**Task statement:** Number of lines below with the word "between": state it and write nothing more.

---

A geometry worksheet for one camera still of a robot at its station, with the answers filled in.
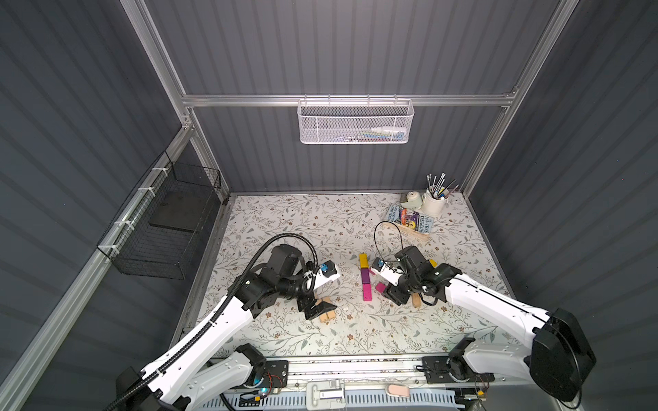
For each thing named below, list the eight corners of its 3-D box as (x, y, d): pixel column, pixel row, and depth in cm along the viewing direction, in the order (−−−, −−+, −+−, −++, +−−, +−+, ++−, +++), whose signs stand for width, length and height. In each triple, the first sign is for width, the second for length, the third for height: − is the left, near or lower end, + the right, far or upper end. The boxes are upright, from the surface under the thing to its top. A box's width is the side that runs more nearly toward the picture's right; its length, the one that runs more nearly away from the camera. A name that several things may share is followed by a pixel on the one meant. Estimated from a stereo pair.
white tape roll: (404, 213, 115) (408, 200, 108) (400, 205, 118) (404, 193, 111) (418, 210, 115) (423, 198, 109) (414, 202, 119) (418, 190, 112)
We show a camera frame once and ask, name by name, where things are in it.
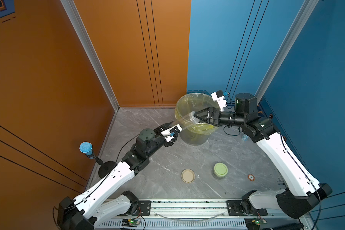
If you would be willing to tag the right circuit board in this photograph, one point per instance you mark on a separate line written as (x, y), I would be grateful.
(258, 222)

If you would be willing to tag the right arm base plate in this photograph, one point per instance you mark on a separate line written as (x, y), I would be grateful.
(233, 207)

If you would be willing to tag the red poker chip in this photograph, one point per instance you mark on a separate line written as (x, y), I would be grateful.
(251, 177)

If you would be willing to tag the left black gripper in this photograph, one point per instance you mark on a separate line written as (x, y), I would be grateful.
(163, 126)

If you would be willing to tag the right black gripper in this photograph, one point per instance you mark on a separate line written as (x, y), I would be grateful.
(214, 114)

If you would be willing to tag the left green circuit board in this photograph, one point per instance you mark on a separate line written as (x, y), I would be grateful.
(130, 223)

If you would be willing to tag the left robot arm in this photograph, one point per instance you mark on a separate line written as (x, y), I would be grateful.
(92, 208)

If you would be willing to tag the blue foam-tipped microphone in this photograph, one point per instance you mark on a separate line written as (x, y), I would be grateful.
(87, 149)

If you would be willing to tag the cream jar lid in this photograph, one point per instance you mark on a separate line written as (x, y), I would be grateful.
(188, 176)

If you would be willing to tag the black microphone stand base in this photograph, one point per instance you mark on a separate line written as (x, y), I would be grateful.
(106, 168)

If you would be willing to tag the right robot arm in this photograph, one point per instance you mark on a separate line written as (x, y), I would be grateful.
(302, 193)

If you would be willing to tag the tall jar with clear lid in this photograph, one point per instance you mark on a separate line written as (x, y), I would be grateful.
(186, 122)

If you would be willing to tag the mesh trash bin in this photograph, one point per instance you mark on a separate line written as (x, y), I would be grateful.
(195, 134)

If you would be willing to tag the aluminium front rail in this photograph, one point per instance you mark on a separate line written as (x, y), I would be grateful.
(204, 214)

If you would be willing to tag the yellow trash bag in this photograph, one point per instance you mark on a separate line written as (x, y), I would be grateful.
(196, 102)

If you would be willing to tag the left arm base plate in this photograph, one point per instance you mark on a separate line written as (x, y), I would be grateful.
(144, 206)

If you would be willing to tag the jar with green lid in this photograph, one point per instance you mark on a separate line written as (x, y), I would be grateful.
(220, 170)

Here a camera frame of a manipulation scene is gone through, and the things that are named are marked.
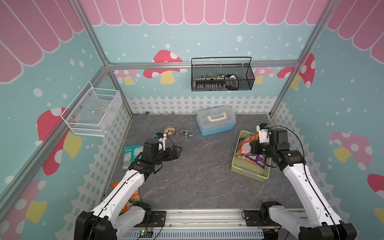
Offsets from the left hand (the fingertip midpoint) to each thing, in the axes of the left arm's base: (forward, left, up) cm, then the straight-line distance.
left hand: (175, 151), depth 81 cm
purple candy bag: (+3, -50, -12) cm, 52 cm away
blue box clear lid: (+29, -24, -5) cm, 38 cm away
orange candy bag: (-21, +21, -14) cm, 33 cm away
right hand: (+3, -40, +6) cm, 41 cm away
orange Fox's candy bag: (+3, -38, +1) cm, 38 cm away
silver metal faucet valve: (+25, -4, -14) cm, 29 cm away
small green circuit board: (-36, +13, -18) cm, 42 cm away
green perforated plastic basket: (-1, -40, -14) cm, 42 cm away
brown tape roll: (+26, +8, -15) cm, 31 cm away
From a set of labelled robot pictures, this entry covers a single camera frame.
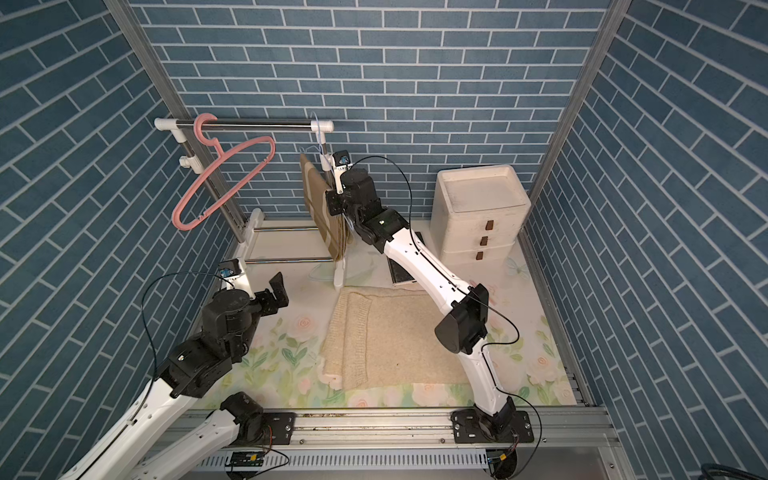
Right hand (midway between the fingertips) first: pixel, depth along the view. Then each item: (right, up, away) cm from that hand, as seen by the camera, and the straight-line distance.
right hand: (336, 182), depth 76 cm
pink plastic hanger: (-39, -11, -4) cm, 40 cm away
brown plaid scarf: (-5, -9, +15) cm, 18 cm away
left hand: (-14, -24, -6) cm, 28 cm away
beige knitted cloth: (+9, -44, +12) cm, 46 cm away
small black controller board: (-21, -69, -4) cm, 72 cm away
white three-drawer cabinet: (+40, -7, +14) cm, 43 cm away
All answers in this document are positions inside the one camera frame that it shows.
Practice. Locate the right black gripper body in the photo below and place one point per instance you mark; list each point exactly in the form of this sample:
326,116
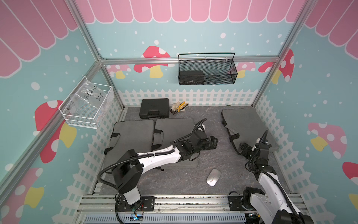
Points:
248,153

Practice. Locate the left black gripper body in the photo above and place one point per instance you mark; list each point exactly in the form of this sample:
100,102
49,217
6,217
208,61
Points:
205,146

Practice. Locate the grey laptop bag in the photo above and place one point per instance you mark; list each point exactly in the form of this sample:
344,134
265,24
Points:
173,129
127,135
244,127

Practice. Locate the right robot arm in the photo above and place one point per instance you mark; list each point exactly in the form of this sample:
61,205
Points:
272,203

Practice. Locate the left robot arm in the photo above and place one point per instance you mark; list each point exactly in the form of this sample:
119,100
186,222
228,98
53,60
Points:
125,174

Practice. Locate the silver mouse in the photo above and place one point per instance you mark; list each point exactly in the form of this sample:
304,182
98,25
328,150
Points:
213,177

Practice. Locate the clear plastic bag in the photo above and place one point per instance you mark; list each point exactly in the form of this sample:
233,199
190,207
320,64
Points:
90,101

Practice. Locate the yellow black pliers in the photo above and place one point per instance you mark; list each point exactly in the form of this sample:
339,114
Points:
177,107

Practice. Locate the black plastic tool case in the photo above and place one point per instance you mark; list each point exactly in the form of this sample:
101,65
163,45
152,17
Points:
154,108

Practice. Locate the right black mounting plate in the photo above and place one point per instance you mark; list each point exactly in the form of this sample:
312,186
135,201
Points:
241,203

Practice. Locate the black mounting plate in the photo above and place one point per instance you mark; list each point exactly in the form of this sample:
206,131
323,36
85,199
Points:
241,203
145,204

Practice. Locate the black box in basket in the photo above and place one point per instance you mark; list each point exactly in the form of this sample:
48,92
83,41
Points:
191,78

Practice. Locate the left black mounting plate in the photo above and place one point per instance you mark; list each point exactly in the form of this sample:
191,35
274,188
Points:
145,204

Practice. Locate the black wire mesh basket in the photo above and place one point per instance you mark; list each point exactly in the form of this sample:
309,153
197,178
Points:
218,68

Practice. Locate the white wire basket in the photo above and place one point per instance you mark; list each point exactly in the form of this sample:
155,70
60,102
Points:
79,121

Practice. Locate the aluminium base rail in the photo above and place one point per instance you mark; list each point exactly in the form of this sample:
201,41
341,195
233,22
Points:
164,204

---

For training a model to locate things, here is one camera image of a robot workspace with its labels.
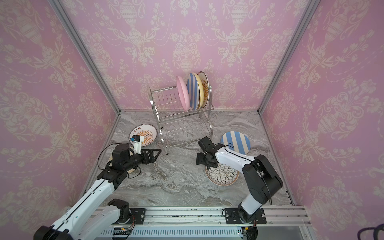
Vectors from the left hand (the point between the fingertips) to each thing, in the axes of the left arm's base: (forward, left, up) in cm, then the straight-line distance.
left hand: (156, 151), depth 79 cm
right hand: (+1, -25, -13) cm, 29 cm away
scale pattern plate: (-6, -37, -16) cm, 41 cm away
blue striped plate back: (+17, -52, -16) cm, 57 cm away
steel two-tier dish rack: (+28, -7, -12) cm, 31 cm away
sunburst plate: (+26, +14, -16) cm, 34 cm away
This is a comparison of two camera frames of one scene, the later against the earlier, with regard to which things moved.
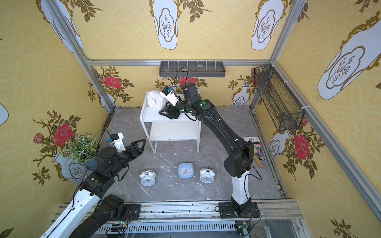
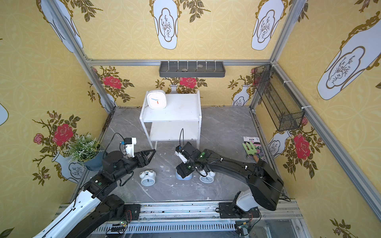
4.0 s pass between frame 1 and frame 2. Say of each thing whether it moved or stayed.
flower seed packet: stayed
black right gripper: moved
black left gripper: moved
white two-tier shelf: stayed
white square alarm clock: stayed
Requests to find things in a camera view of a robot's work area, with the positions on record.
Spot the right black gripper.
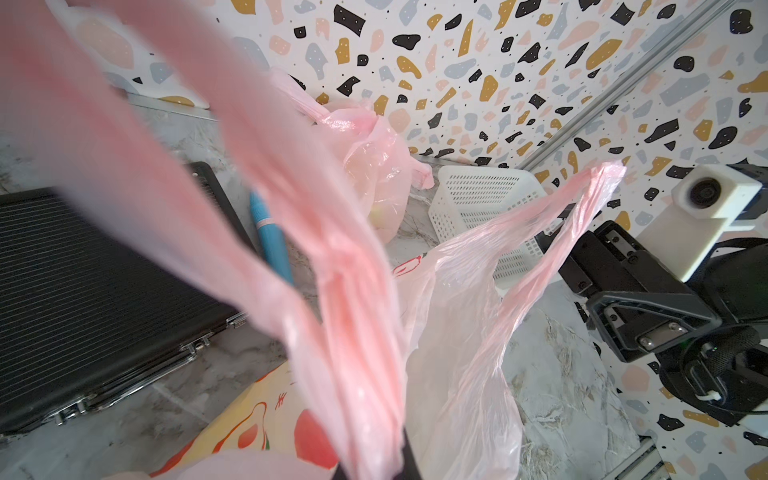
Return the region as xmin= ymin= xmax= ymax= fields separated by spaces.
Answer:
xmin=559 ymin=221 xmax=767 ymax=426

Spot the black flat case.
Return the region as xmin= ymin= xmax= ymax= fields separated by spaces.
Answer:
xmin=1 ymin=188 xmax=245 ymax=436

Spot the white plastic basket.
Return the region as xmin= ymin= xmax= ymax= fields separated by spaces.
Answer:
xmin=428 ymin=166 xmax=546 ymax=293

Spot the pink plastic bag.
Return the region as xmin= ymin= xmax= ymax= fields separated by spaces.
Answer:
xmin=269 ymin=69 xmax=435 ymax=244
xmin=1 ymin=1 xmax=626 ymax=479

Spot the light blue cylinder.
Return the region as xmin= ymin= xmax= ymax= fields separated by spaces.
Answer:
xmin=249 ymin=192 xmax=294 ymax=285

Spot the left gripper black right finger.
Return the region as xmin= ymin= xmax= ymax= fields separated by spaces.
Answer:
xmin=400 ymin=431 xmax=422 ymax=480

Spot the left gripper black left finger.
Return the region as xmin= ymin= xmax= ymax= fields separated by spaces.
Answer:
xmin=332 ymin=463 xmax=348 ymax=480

---

**Written reply:** 3